CHICAGO — After a week-long interruption because of COVID-19, the Ed Burke trial is set to resume Thursday.
The judge in the high-profile case wants jury selection wrapped up by noon on Thursday and opening statements took place in the afternoon.
She got her wish with 12 jurors and four alternates being selected after lunch Thursday.
One week ago, Judge Virginia Kendall announced this trial would be delayed after a defense attorney tested positive for COVID-19. At the beginning of Thursday, she addressed all parties saying she hoped everyone was feeling well.
One potential juror was excused after testing positive for COVID-19.
Former Chicago Alderman Ed Burke and his wife Anne arrived at the Dirksen Federal Building around 8 a.m. on Thursday. This is the second week of his high-profile corruption trial.
He is charged with 14 counts of racketeering, bribery, and extortion. Prosecutors say he abused his public office for private gain, but withholding permits unless business owners used his private law firm for tax appeals – among other alleged schemes.
Burke has pleaded not guilty as have his co-defendants.
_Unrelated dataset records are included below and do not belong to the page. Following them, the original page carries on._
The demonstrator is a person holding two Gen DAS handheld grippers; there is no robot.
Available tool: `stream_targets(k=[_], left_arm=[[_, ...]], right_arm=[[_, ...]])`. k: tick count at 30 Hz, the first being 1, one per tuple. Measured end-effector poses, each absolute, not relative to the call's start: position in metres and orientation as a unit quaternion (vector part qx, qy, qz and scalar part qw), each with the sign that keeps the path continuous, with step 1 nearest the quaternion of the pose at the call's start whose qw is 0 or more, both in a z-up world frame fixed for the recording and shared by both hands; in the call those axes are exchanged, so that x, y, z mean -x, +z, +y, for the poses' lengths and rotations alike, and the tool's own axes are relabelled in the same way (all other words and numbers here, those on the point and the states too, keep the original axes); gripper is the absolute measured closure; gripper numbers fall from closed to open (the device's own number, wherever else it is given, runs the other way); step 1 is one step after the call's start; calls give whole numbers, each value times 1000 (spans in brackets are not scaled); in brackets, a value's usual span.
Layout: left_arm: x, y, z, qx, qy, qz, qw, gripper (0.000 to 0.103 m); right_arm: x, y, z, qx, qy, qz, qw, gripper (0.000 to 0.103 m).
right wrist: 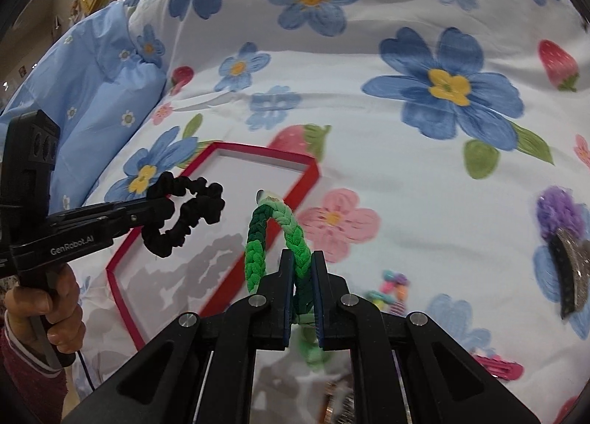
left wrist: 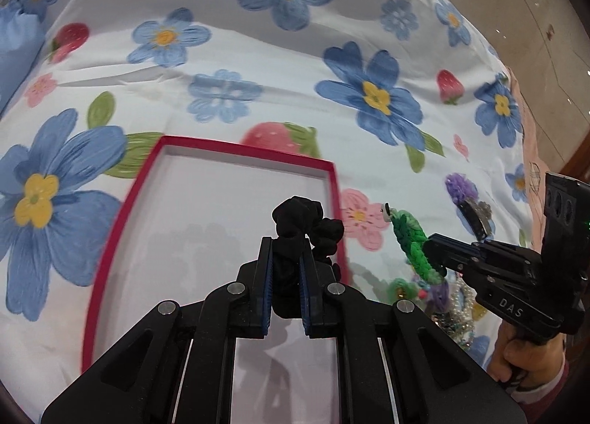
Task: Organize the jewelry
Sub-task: 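Carry both items into the red tray and open both tools to release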
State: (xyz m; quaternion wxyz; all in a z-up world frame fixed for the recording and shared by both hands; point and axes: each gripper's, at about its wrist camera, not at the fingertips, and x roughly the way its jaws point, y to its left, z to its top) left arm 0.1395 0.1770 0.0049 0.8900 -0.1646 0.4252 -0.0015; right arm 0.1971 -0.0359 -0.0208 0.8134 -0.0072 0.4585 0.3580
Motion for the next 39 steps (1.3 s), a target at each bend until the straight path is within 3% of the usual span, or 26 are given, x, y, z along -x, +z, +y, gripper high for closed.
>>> stream_targets(k=[14,28,32,39], left_arm=[[-150,-17,237,190,41,422,886,93],[-177,-67,253,201,57,474,856,91],[-178,-71,252,191,64,480,854,87],[-173,-63,252,181,75,475,858,63]], right_arm=[[-211,-32,58,31,394,460,795,94],[-230,-72,101,84,379,490,781,94],[-230,-79,103,92,375,495,778,93],[-230,-76,103,88,379,496,776,85]])
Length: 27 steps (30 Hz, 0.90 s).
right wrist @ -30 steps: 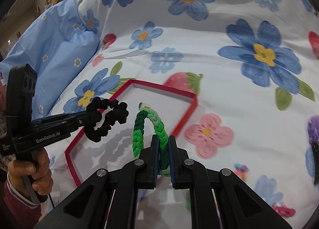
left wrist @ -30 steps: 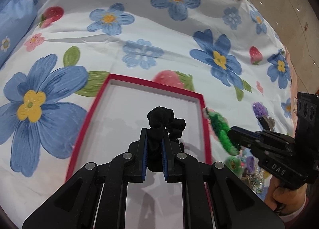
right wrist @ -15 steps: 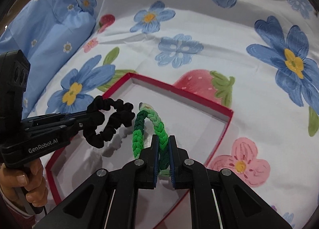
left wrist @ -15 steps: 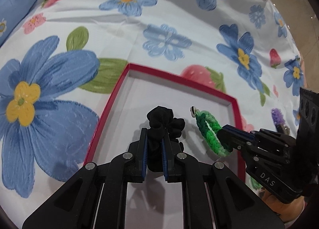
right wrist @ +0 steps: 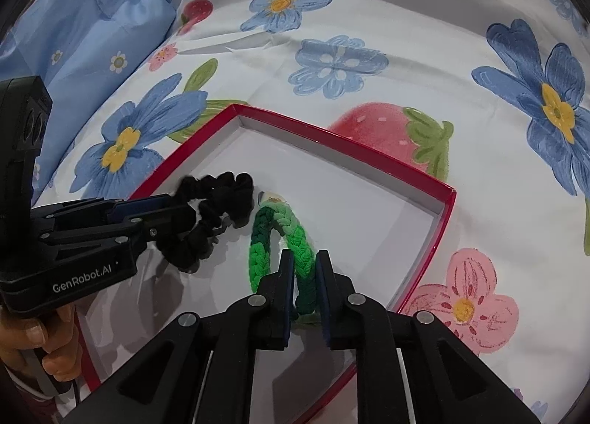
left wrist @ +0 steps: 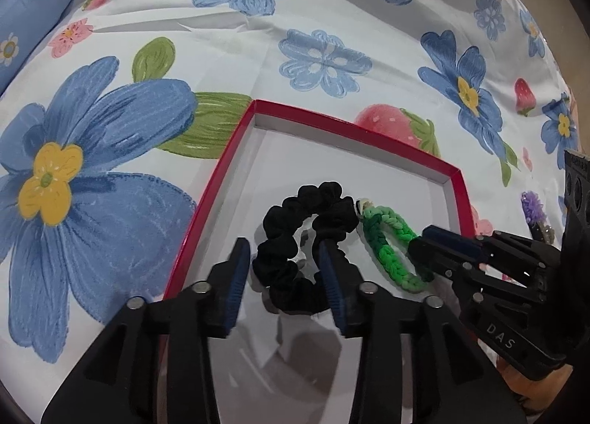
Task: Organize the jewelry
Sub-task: 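Carry both items into the red tray and open both tools to release, then move both open tools back over the jewelry pile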
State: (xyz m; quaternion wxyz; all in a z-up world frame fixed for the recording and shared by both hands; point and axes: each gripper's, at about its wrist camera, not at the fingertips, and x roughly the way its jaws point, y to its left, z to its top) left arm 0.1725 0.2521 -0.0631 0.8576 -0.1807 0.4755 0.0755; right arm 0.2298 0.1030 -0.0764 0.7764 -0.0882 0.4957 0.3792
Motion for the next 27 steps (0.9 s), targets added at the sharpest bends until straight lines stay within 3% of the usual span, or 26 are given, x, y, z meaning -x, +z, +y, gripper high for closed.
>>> stream_targets(k=[1,3,15,17,19,23,25,27], left_arm=[[-171,-61,252,180,77,474,858,63],[-168,-57,253,180,80,473,859,60],[-120,-15,231,202,76,429,877,50],[-112,-9,221,203,73,420,881,45],[-106,-5,212,204,66,416,884,40],[-99,0,187,197,44,416,887,39],[-96,2,176,191,34,417,888,38],[-94,3,165,186,25,419,889,37]], right_arm=[[-230,-75,102,86,377,494,779,73],[-229,-70,99,80,377,487,784,62],[-204,-24,44,8,379,448,810,63],[-198,-18,27,-11,375,443,814,63],[-193,-13,12,-24,370,438,819,59],[-182,-8,-21,-41,356,434,827,50],[-178,-7,-37,-49,348,435,829,40],[-174,-6,-54,-54,338,433,834,39]])
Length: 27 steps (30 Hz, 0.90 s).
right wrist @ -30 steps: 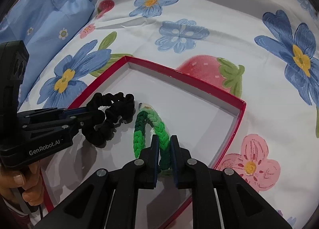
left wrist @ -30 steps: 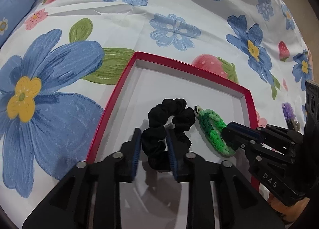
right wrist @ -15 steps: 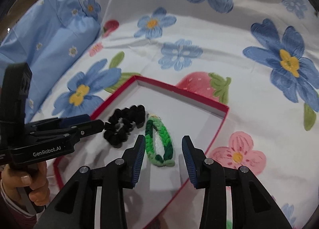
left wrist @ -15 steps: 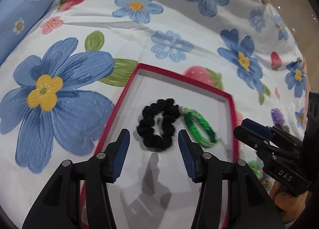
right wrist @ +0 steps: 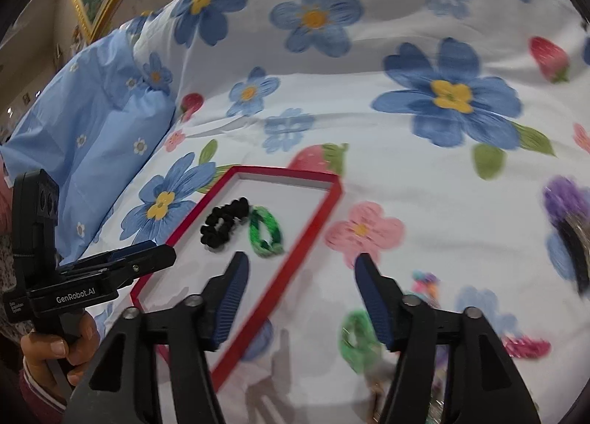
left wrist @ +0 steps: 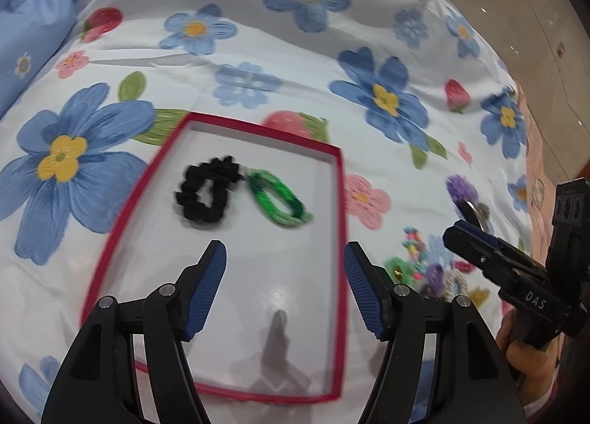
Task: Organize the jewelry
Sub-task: 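Move both open tools back over the jewelry pile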
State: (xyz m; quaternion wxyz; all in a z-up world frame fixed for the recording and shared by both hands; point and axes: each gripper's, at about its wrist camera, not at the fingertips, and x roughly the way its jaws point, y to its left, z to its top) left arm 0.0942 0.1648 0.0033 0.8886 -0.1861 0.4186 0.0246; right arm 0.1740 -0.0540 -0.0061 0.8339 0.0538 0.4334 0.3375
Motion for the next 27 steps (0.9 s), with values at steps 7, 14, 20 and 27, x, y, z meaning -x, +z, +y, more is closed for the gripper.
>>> stream_targets(k=[7,14,20,27], left_arm=[[-88,7,129,168,-12,425,889,36],[-87,8,102,160,-32,431,887,35],[-85,4,79,145,-49,440,885,35],[-90,-8,55,130,-65,455,878,35]], right_arm=[[-157,-2,-115,-71,292,427,853,39],[-143,-2,-151,-81,263,426,862,39],[-131,-6,-178,-91,239,427,867,39],[-117,-14,-207,-80,208,430,875,39]])
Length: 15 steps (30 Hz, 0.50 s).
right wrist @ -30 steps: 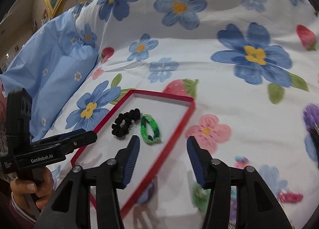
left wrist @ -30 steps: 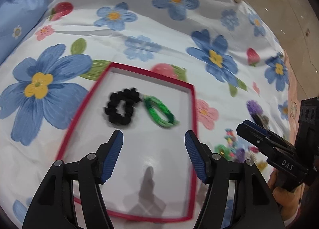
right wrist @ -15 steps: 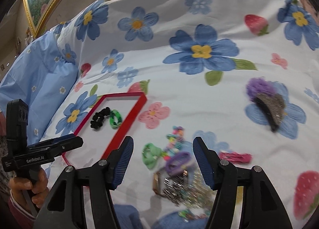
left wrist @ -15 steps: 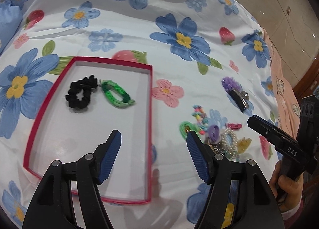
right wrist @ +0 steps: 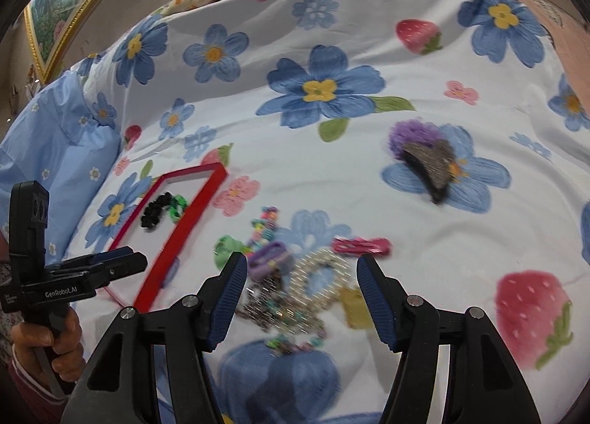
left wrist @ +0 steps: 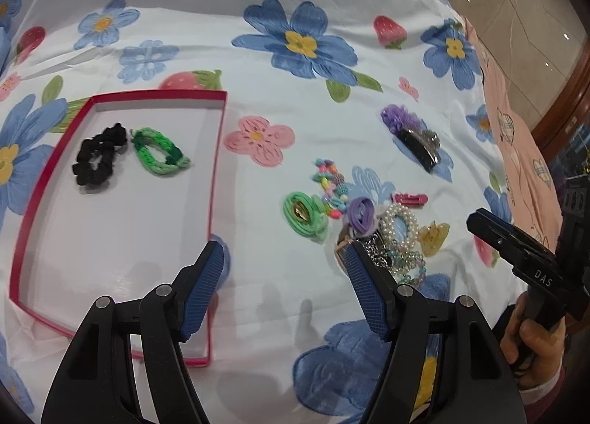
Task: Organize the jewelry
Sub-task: 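Move both open tools back over the jewelry pile, then grasp the light green hair tie with the left tool while the right tool grasps the yellow claw clip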
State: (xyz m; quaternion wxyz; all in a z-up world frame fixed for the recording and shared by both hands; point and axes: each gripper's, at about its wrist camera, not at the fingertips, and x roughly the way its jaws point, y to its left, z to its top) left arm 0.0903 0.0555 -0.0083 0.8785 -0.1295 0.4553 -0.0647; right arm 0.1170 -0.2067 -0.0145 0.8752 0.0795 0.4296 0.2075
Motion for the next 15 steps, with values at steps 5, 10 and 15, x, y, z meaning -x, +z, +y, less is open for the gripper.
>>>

WGN legal analyst Paul Lisnek says while the opening statements will lay out each case – the real impact on jurors comes when evidence and witness testimony presented.
“Research over the years is pretty interesting, which is that most jurors are not impacted greatly by the statements of arguments of the lawyers,” he said. “Lawyers love to believe that they’re very persuasive, they can convince anybody of anything – and I’m not saying they’re not good – but the research would suggest that jurors begin to lean in their position when the evidence begins.”
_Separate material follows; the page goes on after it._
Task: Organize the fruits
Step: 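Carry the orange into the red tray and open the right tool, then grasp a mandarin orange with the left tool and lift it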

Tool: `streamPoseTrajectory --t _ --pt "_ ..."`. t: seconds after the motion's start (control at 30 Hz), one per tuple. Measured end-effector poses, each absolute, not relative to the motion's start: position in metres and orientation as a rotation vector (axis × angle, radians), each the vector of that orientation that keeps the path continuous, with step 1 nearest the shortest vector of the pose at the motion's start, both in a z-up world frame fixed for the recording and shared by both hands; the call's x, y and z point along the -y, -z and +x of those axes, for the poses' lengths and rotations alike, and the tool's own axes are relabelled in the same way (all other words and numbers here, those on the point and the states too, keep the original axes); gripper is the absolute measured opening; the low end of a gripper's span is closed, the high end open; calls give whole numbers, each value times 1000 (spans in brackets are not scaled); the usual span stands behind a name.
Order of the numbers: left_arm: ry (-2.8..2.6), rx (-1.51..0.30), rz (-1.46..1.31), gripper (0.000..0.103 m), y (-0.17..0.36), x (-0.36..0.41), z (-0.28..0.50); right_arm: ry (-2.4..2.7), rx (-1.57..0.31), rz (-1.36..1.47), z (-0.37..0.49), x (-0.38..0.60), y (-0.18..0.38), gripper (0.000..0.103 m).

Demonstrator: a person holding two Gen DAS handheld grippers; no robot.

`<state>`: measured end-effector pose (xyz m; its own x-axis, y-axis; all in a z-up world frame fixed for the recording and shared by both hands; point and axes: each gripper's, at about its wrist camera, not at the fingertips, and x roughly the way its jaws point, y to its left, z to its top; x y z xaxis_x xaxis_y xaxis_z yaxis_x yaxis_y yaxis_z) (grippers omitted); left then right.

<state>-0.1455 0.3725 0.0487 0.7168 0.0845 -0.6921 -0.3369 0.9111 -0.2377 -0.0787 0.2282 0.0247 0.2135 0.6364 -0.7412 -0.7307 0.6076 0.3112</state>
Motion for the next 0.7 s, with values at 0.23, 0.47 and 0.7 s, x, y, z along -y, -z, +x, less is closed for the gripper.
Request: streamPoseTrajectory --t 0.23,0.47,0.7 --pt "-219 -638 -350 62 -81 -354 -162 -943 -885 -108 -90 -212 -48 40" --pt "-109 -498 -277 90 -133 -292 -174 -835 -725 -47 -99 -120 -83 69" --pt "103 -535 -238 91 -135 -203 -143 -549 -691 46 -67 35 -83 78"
In opening statements, U.S. Assistant Attorney Tim Chapman said during this trial, jurors will go behind office doors, seeing and hearing how former alderman Ed Burke offered to sell his official position with the city of Chicago in exchange for law firm business.
Through two years of wire tap phone calls and videos, the FBI attained by using former alderman Danny Solis as an informant. Solis earning the nickname “the undercover alderman” and “the council mole.”
The alleged schemes involved a Burger King, a Binny’s, the old main post office, and the field museum.
Chapman told the jury that over six weeks, they would hear in Burke’s own words how he allegedly withheld permits from businesses until they paid his private law firm.
In the case of the old post office, the prosecution says burke became fixated on earning the developer’s business, engaging in ongoing solicitation of bribes in exchange for getting building permits through city council, as the powerful head of the finance committee.
In his opening statement, Defense Attorney Chris Gair says Burke was a hard working alderman and public servant of the city for 54 years, who never asked for money or legal business from anyone, rather helped people cut through the bureaucracy at city hall.
Gair called the allegations a whole pack of lies and accused Solis of working with the feds to keep himself out of prison.